Serve todo este texto introdutório para concluir muito simplesmente que, numa primeira análise e olhando só para a primeira camada, o gesto de Rubiales é condenável e teria sido infinitamente melhor que não o tivesse feito. Além de despropositado, manchou um momento que se queria festivo e que possivelmente será único para todas ou muitas daquelas jogadoras, que terão trabalho a vida toda para atingirem o seu sonho: serem campeãs do mundo. De repente, o extraordinário feito perde protagonismo para uma situação inusitada. E Jenni Hermoso há de recordar este dia de duas maneiras: aquele em que foi campeã do mundo e também aquele em que o presidente da federação, diante de todos, lhe roubou um beijo.

Concluída a análise da primeira camada, aquela em que todos concordaremos que, enfim, aquele senhor está longe de ser um cavalheiro e que, muito provavelmente, não tem o perfil necessário para o cargo que ocupa. É prejudicial à imagem espanhola, além de ser um autêntico desastre ao nível pessoal. Só que é aqui, na entrada para a segunda camada de análise, que as coisas se complicam. De repente, o episódio despropositado e insólito produziu uma guerra e duas trincheiras: de um lado, aqueles que absolutamente desvalorizam o ato; do outro, um exército de salvação de damas em apuros. No meio, Jenni Hermoso tentando celebrar em paz a sua enorme conquista.
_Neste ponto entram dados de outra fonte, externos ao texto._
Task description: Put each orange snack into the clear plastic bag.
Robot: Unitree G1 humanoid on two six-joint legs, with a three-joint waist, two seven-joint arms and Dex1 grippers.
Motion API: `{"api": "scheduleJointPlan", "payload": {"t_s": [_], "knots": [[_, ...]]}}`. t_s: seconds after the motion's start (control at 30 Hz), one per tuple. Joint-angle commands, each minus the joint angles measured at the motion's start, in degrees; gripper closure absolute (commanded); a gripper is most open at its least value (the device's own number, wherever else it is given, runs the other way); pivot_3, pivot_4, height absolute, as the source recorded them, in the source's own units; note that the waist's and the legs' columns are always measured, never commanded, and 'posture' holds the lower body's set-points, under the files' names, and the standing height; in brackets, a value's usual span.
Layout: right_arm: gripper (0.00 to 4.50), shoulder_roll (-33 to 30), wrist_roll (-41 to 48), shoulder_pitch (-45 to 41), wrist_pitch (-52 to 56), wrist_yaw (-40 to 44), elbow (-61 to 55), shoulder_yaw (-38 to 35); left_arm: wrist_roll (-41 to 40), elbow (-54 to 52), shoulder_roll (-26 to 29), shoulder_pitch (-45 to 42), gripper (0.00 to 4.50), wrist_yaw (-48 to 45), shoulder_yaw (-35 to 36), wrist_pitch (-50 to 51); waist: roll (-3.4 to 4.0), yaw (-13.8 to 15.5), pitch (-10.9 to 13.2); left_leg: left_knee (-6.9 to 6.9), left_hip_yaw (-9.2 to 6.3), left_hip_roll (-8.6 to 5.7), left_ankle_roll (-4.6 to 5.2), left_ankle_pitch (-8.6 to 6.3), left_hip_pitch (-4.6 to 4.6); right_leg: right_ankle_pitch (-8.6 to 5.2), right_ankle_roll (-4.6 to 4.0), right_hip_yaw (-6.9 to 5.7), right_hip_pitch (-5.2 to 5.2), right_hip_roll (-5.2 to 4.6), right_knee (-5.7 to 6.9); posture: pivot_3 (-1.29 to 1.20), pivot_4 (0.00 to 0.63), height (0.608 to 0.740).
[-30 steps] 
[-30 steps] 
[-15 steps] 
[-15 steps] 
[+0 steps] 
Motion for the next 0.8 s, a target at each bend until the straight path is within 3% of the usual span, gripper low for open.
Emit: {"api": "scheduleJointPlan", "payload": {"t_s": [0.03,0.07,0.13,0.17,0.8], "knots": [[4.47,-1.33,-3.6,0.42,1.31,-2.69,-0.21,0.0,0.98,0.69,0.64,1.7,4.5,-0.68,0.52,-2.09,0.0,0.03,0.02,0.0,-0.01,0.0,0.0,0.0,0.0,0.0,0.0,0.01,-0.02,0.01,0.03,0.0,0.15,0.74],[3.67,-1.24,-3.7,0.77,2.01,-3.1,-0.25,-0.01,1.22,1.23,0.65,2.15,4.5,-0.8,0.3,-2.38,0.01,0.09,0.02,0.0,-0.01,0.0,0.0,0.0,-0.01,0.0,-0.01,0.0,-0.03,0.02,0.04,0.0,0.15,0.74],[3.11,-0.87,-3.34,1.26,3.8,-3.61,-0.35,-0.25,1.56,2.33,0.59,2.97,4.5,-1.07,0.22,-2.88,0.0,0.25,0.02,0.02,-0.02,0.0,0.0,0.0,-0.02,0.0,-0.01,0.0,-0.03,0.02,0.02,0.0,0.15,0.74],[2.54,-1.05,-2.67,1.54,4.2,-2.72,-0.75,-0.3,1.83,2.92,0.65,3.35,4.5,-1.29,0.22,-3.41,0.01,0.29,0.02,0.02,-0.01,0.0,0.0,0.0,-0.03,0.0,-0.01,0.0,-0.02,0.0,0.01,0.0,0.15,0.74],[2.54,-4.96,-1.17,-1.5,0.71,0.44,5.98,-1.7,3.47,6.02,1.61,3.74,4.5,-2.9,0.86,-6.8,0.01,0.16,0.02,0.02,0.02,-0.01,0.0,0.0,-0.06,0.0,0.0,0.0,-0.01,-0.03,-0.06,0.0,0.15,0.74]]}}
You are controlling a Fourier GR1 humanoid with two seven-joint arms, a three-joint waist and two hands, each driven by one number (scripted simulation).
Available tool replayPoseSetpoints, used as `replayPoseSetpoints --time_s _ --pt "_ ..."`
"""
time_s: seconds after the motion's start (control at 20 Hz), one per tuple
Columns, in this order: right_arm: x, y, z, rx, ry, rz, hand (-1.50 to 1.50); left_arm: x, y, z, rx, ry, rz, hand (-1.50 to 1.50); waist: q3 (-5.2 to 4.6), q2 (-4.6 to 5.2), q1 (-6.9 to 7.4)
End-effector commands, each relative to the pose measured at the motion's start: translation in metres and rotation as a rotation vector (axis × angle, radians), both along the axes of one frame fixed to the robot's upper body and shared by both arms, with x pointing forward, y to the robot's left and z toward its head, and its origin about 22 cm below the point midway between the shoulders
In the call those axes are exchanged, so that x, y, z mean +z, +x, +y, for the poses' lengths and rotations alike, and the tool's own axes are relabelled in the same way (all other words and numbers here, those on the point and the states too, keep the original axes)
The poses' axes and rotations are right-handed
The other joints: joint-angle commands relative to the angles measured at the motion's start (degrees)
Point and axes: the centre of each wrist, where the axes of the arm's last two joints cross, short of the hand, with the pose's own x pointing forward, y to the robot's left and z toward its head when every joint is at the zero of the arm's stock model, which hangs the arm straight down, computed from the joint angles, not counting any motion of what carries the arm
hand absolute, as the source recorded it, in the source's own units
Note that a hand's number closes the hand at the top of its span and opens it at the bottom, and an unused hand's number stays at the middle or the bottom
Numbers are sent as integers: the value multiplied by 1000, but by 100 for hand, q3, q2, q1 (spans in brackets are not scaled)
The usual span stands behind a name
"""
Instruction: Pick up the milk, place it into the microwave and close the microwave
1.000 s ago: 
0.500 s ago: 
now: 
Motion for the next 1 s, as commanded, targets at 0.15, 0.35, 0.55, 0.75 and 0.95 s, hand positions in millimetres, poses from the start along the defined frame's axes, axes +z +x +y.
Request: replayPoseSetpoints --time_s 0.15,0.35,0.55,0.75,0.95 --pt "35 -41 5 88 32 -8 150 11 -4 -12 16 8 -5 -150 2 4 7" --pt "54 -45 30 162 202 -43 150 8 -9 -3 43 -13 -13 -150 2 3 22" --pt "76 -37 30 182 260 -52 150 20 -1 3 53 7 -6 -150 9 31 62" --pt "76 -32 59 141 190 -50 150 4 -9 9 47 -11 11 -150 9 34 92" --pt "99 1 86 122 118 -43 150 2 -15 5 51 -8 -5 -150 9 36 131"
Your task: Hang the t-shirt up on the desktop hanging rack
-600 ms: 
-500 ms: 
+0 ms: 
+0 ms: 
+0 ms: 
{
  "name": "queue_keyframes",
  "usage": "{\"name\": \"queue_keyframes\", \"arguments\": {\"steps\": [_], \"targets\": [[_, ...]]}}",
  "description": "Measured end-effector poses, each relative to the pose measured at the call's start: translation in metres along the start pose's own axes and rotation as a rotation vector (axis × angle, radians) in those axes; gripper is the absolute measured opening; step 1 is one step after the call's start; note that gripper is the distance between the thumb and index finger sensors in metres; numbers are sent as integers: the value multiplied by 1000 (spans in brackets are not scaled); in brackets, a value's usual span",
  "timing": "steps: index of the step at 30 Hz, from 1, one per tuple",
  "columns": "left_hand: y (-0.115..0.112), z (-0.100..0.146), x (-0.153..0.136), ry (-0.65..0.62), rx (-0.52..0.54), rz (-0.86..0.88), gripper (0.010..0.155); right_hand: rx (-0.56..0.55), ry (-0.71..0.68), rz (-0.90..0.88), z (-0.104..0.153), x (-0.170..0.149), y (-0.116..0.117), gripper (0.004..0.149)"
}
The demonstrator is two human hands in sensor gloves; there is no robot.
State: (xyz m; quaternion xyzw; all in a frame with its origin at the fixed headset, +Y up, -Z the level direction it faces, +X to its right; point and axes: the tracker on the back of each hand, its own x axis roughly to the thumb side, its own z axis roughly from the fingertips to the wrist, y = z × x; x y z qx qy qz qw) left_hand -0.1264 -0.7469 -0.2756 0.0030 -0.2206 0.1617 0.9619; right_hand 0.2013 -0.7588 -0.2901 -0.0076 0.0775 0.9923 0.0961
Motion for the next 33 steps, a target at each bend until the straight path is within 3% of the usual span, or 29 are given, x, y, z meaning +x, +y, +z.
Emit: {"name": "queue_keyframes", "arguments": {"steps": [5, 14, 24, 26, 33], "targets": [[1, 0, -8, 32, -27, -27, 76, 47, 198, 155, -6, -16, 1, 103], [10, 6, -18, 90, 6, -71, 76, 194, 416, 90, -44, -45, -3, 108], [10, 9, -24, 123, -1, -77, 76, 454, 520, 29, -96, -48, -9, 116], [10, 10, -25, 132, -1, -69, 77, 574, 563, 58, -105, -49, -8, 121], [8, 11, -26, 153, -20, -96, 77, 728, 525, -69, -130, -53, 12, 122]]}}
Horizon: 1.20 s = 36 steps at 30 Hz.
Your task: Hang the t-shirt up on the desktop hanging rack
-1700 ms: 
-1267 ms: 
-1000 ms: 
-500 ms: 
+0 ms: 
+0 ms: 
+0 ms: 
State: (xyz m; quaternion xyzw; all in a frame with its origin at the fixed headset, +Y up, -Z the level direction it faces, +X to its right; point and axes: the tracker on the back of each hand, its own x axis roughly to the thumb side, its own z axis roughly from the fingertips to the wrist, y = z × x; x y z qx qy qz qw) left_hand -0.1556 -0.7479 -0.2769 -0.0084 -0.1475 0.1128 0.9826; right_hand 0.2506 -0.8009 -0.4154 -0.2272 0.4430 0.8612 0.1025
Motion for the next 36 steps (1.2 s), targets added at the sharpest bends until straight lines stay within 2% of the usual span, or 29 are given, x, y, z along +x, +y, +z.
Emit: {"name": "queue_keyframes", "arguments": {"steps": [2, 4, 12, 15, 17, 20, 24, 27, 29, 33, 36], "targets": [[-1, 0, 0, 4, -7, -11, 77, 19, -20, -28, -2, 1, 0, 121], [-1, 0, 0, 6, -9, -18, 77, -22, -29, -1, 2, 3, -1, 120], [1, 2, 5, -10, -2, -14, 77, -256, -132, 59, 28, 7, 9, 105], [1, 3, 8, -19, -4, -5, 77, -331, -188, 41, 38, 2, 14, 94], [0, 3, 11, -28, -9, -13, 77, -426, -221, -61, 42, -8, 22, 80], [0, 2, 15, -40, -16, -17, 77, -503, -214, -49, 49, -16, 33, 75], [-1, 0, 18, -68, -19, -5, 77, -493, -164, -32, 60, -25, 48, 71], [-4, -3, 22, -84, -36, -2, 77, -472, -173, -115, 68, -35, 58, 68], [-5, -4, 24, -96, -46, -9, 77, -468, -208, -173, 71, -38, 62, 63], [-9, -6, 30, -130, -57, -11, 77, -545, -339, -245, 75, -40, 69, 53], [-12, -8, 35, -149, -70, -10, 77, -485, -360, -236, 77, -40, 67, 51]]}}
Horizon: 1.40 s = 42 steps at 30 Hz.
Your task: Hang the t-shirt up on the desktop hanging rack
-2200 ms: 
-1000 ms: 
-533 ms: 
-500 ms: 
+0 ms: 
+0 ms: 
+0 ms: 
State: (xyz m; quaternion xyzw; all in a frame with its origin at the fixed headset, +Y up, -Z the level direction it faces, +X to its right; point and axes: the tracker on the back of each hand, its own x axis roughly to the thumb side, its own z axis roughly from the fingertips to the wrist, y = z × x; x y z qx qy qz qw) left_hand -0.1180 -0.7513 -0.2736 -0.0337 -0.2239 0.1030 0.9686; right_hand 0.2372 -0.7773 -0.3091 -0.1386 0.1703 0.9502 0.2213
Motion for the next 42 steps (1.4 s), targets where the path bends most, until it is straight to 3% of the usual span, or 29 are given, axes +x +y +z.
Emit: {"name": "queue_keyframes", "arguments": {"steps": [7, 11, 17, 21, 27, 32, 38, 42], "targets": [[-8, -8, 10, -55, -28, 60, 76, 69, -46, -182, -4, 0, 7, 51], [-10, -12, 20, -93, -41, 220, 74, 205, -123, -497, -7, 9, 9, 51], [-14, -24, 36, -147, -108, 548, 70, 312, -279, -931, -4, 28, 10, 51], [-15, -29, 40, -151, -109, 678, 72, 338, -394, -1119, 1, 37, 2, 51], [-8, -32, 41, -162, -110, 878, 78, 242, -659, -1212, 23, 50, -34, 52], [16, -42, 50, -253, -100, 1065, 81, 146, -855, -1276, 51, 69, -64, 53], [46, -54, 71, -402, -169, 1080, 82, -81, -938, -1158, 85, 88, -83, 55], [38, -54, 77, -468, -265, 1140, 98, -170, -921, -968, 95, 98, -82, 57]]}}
Deixemos de parte aqueles que desvalorizam o sucedido com tiradas machistas dignas dos anos 50 e concentremo-nos apenas no outro lado, porque é do outro lado que estão as lutas e os princípios que importam, aqueles que defendem a emancipação e a justiça de tratamento para as mulheres. Depois do bizarro incidente multiplicaram-se as vozes em defesa de uma supostamente indefesa Jenni Hermoso, ao mesmo tempo que se considerou que estávamos perdidos, porque os homens ainda oprimem e usam as mulheres sem que estas tenham como reagir ou ripostar. E é aqui, neste extremismo paternalista – o adjetivo não é inocente nem foi escolhido ao acaso -, que o movimento de salvação de Jenni Hermoso esbarra.